TASK DIRECTIONS>
Give back the records in full, with every line exactly as it was.

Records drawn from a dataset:
^^^^
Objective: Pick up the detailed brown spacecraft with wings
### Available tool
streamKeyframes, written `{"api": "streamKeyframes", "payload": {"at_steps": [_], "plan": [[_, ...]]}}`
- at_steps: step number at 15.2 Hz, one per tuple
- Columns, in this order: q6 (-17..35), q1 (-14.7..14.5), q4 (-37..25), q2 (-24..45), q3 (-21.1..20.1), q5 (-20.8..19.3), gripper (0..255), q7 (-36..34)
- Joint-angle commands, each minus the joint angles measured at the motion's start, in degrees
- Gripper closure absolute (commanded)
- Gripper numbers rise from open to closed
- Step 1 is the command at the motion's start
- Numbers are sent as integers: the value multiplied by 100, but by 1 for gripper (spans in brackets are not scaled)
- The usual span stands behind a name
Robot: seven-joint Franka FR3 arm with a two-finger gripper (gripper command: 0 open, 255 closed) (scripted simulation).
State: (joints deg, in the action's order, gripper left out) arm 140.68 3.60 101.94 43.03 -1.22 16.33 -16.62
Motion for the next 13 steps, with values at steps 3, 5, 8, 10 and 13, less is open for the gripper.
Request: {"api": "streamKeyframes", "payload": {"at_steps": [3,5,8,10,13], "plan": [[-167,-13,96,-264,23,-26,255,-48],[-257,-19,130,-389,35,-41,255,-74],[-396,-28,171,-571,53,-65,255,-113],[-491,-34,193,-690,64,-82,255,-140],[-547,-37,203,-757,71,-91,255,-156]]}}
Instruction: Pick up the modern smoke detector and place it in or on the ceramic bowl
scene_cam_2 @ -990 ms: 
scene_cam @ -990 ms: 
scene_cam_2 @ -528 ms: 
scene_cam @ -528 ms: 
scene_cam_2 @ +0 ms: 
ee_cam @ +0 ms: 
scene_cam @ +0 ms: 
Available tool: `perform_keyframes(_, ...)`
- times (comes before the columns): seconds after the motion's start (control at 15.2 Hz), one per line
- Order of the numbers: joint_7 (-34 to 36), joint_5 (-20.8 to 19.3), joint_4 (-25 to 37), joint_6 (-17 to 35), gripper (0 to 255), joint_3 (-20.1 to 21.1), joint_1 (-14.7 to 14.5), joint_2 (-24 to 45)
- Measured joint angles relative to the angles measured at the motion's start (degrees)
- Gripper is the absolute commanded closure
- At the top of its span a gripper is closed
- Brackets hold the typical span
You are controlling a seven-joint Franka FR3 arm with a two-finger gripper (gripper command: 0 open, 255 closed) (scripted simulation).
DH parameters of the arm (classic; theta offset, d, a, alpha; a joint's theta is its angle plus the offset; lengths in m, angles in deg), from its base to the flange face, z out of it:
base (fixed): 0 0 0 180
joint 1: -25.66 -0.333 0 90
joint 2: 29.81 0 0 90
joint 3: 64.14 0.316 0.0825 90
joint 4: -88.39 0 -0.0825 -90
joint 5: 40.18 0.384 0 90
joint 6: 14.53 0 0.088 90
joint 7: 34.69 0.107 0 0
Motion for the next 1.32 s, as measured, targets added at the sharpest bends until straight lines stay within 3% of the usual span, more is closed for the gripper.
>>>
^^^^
RESULT>
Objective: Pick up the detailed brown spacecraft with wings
### Available tool
streamKeyframes, written `{"api": "streamKeyframes", "payload": {"at_steps": [_], "plan": [[_, ...]]}}`
- at_steps: step number at 15.2 Hz, one per tuple
- Columns, in this order: q6 (-17..35), q1 (-14.7..14.5), q4 (-37..25), q2 (-24..45), q3 (-21.1..20.1), q5 (-20.8..19.3), gripper (0..255), q7 (-36..34)
- Joint-angle commands, each minus the joint angles measured at the motion's start, in degrees
- Gripper closure absolute (commanded)
- Gripper numbers rise from open to closed
- Step 1 is the command at the motion's start
- Numbers are sent as integers: the value multiplied by 100, but by 1 for gripper (spans in brackets are not scaled)
- The usual span stands behind a name
Robot: seven-joint Franka FR3 arm with a two-finger gripper (gripper command: 0 open, 255 closed) (scripted simulation).
State: (joints deg, in the action's order, gripper left out) arm 140.68 3.60 101.94 43.03 -1.22 16.33 -16.62
Motion for the next 13 steps, with values at steps 3, 5, 8, 10 and 13, less is open for the gripper.
Request: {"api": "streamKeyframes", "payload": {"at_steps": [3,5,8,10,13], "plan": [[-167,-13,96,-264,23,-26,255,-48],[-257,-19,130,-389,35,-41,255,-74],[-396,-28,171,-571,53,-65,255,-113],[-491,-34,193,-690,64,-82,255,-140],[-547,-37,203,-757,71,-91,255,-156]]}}
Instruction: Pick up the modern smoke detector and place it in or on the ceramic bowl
scene_cam_2 @ -990 ms: 
scene_cam @ -990 ms: 
scene_cam_2 @ -528 ms: 
scene_cam @ -528 ms: 
scene_cam_2 @ +0 ms: 
ee_cam @ +0 ms: 
scene_cam @ +0 ms: 
Available tool: `perform_keyframes(_, ...)`
- times (comes before the columns): seconds after the motion's start (control at 15.2 Hz), one per line
- Order of the numbers: joint_7 (-34 to 36), joint_5 (-20.8 to 19.3), joint_4 (-25 to 37), joint_6 (-17 to 35), gripper (0 to 255), joint_3 (-20.1 to 21.1), joint_1 (-14.7 to 14.5), joint_2 (-24 to 45)
- Measured joint angles relative to the angles measured at the motion's start (degrees)
- Gripper is the absolute commanded closure
- At the top of its span a gripper is closed
- Brackets hold the typical span
You are controlling a seven-joint Franka FR3 arm with a two-finger gripper (gripper command: 0 open, 255 closed) (scripted simulation).
DH parameters of the arm (classic; theta offset, d, a, alpha; a joint's theta is its angle plus the offset; lengths in m, angles in deg), from its base to the flange face, z out of it:
base (fixed): 0 0 0 180
joint 1: -25.66 -0.333 0 90
joint 2: 29.81 0 0 90
joint 3: 64.14 0.316 0.0825 90
joint 4: -88.39 0 -0.0825 -90
joint 5: 40.18 0.384 0 90
joint 6: 14.53 0 0.088 90
joint 7: 34.69 0.107 0 0
Motion for the next 1.32 s, as measured, targets added at the sharpest bends until straight lines stay within 3% of the usual span, more is closed for the gripper.
>>>

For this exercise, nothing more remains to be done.